■ **Work instruction**: Retype, word for word, every line from the one holding "### Motion API" through the one holding "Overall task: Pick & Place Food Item" in the entries below, both included, and only those lines.

____________

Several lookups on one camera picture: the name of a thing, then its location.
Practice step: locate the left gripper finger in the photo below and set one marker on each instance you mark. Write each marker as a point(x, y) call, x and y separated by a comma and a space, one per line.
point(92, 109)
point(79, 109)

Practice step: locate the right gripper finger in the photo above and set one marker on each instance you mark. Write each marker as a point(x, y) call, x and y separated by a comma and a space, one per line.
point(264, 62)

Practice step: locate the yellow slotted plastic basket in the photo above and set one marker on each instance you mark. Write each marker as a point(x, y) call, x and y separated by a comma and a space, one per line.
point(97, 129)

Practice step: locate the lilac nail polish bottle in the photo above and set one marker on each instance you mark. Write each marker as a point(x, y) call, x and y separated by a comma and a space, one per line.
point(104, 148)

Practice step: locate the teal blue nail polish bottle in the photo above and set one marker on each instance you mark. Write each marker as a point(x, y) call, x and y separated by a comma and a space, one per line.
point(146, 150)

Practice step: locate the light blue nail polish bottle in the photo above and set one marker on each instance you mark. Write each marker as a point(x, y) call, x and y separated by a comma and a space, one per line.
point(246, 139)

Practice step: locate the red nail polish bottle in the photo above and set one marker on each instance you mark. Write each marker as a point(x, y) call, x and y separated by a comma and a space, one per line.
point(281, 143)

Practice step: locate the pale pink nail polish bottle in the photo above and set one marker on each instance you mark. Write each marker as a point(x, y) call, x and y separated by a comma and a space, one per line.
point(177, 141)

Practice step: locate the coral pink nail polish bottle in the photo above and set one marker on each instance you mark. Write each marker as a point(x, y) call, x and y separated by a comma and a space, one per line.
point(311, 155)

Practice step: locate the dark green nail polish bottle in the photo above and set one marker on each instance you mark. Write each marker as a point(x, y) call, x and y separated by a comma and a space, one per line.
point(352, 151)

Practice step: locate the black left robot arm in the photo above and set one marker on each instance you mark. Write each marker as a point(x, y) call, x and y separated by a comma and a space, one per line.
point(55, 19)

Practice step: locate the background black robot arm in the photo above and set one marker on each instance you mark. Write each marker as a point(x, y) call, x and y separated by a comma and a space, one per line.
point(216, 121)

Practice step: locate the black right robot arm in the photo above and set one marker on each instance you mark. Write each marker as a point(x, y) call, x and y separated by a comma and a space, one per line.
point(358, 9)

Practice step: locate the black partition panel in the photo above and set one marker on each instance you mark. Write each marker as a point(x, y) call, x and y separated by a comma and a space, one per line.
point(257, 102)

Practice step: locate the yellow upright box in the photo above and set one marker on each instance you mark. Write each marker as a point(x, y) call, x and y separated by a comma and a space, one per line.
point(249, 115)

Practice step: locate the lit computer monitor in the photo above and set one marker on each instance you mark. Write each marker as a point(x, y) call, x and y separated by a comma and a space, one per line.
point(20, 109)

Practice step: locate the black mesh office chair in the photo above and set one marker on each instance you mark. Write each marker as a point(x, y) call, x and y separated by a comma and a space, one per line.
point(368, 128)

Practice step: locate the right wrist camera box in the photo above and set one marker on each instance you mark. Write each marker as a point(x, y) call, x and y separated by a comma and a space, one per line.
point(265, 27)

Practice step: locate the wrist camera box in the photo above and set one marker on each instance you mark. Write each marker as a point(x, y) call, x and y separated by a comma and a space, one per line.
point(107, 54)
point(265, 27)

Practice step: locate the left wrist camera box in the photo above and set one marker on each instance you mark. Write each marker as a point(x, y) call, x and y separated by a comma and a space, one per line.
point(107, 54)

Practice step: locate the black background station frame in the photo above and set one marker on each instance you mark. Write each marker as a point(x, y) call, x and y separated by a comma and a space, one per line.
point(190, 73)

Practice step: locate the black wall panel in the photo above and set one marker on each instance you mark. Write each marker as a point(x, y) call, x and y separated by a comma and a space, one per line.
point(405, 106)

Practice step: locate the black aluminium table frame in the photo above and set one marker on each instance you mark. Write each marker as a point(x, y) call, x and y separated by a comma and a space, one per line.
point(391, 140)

____________

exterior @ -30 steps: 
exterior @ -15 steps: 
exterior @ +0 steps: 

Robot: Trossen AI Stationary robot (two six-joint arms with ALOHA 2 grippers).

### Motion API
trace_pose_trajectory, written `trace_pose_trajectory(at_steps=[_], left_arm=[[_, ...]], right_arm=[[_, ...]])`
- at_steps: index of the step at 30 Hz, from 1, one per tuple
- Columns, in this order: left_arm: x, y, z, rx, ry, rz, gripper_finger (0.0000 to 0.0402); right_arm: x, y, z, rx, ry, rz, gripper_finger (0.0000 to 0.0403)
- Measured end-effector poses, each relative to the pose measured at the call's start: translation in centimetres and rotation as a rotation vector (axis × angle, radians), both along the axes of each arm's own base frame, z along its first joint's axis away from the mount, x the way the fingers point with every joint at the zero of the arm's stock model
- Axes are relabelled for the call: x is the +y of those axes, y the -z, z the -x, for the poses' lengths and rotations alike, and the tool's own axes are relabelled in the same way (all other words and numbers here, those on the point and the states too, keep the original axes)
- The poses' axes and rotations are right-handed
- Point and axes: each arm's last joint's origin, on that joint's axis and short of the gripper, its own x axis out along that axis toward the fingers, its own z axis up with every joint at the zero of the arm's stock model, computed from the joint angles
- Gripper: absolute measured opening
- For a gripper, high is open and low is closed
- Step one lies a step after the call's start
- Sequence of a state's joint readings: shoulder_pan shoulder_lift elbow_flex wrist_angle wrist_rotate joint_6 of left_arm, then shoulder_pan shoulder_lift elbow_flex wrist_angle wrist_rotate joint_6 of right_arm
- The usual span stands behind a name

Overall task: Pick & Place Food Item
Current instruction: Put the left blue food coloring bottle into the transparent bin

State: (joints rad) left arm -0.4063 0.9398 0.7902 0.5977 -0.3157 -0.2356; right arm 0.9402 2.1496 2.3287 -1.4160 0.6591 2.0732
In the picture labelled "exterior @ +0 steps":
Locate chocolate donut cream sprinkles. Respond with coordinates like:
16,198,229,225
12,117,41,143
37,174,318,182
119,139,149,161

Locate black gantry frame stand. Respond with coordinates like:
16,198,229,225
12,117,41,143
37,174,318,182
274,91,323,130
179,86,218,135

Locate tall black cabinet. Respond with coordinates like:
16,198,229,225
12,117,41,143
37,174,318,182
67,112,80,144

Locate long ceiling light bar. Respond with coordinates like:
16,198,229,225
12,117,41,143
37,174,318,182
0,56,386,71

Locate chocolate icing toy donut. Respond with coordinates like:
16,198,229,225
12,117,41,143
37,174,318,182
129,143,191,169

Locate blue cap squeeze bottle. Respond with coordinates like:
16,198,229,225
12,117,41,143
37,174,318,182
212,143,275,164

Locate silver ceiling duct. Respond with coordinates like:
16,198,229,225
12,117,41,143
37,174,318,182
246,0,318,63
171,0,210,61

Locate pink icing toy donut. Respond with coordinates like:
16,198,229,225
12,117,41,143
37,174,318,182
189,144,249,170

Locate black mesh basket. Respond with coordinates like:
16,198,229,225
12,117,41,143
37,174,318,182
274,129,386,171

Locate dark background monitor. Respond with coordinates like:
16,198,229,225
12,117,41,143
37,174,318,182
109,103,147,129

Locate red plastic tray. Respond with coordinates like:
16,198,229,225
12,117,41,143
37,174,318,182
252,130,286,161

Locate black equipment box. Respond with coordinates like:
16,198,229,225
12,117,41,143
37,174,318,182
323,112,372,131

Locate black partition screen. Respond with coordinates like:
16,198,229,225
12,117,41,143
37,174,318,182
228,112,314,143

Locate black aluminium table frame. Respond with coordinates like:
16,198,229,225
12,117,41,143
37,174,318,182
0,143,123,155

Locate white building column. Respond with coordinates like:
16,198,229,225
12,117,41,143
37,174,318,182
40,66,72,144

____________

■ **Answer to this task**:
### Motion API
trace_pose_trajectory, written `trace_pose_trajectory(at_steps=[_], left_arm=[[_, ...]], right_arm=[[_, ...]])`
- at_steps: index of the step at 30 Hz, from 1, one per tuple
- Columns, in this order: left_arm: x, y, z, rx, ry, rz, gripper_finger (0.0000 to 0.0402); right_arm: x, y, z, rx, ry, rz, gripper_finger (0.0000 to 0.0403)
- Measured end-effector poses, each relative to the pose measured at the call's start: translation in centimetres and rotation as a rotation vector (axis × angle, radians), both along the axes of each arm's own base frame, z along its first joint's axis away from the mount, x the way the fingers point with every joint at the zero of the arm's stock model
- Axes are relabelled for the call: x is the +y of those axes, y the -z, z the -x, for the poses' lengths and rotations alike, and the tool's own axes are relabelled in the same way (all other words and numbers here, those on the point and the states too, keep the original axes)
- The poses' axes and rotations are right-handed
- Point and axes: each arm's last joint's origin, on that joint's axis and short of the gripper, its own x axis out along that axis toward the fingers, its own z axis up with every joint at the zero of the arm's stock model, computed from the joint angles
- Gripper: absolute measured opening
- For a gripper, high is open and low is closed
- Step one lies a step after the call's start
- Sequence of a state's joint readings: shoulder_pan shoulder_lift elbow_flex wrist_angle wrist_rotate joint_6 of left_arm, then shoulder_pan shoulder_lift elbow_flex wrist_angle wrist_rotate joint_6 of right_arm
- The usual span stands behind a name

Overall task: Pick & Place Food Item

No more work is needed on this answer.